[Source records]
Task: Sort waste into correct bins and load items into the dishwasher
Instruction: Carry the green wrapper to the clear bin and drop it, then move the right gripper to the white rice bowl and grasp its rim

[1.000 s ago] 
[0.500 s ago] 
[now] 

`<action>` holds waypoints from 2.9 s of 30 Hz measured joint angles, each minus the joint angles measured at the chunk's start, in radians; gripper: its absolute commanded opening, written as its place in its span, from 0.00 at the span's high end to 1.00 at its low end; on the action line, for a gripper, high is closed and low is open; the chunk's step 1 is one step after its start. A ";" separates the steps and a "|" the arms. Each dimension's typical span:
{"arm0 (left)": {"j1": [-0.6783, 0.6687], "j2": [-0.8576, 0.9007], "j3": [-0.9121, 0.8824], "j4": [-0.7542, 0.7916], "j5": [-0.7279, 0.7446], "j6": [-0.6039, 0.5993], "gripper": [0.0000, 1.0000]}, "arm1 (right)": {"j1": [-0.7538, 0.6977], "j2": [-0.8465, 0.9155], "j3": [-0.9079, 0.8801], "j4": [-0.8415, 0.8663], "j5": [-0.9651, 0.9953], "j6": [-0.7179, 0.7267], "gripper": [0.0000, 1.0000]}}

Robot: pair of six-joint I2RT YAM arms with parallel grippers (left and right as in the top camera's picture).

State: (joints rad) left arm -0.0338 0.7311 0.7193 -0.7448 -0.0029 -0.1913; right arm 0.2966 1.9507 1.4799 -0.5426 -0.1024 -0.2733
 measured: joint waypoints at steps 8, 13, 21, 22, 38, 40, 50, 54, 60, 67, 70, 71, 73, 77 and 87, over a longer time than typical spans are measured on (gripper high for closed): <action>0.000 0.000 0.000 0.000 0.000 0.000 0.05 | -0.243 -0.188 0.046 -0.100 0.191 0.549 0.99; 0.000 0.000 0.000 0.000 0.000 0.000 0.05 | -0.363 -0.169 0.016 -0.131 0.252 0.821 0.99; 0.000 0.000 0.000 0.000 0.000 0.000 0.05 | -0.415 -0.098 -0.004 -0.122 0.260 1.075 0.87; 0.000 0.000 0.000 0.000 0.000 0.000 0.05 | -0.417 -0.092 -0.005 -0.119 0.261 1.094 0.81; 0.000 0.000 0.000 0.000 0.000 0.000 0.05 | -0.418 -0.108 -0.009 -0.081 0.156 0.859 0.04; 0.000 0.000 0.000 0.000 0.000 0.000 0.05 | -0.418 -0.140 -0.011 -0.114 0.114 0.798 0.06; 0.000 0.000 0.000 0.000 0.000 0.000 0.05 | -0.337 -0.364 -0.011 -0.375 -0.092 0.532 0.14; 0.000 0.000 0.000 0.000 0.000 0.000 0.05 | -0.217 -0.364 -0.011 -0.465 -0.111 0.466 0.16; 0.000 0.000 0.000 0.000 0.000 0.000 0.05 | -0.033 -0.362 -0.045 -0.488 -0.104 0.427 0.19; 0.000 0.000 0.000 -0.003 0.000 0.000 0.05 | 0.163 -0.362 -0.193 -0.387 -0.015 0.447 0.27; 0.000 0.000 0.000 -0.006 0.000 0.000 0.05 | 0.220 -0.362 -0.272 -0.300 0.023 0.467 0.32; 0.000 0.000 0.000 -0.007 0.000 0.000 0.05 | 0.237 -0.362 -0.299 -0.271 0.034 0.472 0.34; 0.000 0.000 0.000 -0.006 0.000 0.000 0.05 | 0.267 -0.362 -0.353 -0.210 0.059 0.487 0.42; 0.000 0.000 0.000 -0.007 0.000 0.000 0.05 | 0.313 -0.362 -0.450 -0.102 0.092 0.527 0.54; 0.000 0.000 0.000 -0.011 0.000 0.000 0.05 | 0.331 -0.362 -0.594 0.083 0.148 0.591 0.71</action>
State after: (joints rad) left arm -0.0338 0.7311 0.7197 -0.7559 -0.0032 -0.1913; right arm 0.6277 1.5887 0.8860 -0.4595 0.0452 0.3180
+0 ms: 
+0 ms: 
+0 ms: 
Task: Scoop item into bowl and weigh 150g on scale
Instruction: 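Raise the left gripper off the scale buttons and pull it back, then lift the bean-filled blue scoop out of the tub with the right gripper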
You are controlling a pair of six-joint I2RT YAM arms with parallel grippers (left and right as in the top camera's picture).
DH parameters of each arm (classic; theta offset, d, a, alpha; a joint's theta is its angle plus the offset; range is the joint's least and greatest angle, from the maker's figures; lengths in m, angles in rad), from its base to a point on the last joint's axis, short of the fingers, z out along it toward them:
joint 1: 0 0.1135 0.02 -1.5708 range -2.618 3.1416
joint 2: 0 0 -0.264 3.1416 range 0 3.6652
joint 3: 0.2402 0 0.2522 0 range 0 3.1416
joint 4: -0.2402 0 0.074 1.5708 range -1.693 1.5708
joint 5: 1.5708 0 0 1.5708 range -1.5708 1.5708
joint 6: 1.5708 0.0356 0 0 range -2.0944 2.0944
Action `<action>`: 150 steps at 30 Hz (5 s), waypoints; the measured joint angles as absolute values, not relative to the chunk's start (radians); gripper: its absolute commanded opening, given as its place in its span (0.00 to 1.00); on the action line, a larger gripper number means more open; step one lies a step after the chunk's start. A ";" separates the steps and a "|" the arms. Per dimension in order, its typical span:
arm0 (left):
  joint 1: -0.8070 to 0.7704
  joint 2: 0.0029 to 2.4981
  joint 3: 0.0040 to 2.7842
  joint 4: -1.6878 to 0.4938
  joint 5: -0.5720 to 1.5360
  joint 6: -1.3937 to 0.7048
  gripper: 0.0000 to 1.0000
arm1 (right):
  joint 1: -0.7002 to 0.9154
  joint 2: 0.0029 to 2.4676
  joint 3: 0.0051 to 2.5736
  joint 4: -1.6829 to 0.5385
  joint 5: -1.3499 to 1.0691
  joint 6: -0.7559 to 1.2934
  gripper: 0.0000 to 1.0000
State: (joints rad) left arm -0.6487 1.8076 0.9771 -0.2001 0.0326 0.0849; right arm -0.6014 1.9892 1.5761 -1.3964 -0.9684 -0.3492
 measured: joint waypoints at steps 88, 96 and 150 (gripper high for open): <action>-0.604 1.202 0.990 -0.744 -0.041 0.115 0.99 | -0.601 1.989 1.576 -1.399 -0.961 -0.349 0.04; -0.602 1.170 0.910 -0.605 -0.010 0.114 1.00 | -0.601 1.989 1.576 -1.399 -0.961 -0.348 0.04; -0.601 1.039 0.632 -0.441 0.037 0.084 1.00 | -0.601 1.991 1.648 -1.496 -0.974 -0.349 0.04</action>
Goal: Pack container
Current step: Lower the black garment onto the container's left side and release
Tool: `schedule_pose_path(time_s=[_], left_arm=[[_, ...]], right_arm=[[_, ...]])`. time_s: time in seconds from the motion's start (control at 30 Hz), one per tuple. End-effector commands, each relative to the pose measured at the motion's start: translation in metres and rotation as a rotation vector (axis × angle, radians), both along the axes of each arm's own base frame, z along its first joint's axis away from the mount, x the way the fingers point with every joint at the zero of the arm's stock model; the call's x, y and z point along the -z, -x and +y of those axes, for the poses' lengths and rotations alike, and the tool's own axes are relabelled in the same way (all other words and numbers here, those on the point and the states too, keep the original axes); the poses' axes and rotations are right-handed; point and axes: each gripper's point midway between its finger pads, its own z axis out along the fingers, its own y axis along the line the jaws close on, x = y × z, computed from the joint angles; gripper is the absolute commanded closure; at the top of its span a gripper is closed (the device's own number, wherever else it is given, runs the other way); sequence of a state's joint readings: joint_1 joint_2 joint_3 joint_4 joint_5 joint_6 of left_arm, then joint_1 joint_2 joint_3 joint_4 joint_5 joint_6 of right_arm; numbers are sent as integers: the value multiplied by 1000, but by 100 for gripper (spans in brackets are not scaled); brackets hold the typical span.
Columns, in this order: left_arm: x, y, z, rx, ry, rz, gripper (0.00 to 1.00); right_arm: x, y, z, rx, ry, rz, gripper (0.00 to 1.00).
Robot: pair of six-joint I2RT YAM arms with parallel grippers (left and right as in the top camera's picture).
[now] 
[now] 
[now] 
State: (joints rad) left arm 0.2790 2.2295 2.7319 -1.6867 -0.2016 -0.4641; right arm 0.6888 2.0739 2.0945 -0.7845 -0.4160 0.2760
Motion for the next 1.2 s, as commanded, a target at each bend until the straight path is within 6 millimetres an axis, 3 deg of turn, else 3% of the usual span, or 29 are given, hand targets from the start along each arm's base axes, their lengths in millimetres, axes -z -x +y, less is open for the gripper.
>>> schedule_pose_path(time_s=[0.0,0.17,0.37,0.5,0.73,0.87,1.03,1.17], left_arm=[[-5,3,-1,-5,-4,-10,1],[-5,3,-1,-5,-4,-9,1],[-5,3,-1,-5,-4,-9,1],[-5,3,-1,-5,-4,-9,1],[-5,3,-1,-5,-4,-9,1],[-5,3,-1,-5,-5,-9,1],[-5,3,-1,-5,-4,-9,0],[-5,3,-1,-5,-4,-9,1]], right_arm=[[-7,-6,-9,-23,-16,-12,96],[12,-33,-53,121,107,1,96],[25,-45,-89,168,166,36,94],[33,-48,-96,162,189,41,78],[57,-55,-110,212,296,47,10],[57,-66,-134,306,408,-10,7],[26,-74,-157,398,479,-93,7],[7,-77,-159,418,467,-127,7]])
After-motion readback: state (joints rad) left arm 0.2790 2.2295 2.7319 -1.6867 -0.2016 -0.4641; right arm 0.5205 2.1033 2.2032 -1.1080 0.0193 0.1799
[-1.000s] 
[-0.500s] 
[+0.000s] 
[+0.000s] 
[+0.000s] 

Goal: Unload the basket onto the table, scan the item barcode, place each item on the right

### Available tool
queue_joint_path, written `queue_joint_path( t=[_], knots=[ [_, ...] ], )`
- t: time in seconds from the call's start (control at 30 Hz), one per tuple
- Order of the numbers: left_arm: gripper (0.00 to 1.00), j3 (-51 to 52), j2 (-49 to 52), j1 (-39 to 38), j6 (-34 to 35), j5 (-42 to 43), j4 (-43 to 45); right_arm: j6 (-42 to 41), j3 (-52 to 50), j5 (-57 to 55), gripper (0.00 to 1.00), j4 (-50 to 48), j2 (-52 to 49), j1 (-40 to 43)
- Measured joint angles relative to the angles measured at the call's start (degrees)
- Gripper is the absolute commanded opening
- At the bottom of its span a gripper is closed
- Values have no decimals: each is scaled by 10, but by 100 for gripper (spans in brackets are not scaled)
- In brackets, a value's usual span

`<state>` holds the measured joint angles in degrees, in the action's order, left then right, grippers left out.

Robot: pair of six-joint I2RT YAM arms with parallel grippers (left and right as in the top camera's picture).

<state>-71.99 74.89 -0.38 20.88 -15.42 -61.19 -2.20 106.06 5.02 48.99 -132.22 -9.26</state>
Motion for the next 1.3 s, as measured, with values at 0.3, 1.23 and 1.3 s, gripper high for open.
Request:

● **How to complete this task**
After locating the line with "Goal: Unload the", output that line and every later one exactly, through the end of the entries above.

● **Response to this task**
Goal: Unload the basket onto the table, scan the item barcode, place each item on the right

### Available tool
queue_joint_path, written `queue_joint_path( t=[_], knots=[ [_, ...] ], )`
- t: time in seconds from the call's start (control at 30 Hz), one per tuple
- Order of the numbers: left_arm: gripper (0.00 to 1.00), j3 (-51 to 52), j2 (-49 to 52), j1 (-39 to 38), j6 (-34 to 35), j5 (-42 to 43), j4 (-43 to 45); right_arm: j6 (-42 to 41), j3 (-52 to 50), j5 (-57 to 55), gripper (0.00 to 1.00), j4 (-50 to 48), j2 (-52 to 49), j1 (-40 to 43)
- Measured joint angles relative to the angles measured at the call's start (degrees)
- Gripper is the absolute commanded opening
- At the bottom of its span a gripper is closed
- Values have no decimals: each is scaled by 10, but by 100 for gripper (spans in brackets are not scaled)
- In brackets, a value's usual span

`<state>` holds the measured joint angles in degrees, in the action's order, left then right, grippers left out.

Robot: pair of six-joint I2RT YAM arms with parallel grippers (left and right as in the top camera's picture).

<state>-71.99 74.89 -0.38 20.88 -15.42 -61.19 -2.20 106.06 5.02 48.99 -132.22 -9.26</state>
Motion for the next 1.3 s, as measured, with values at 0.3, 1.23 and 1.3 s, gripper high for open.
Request:

This exercise calls for no further output.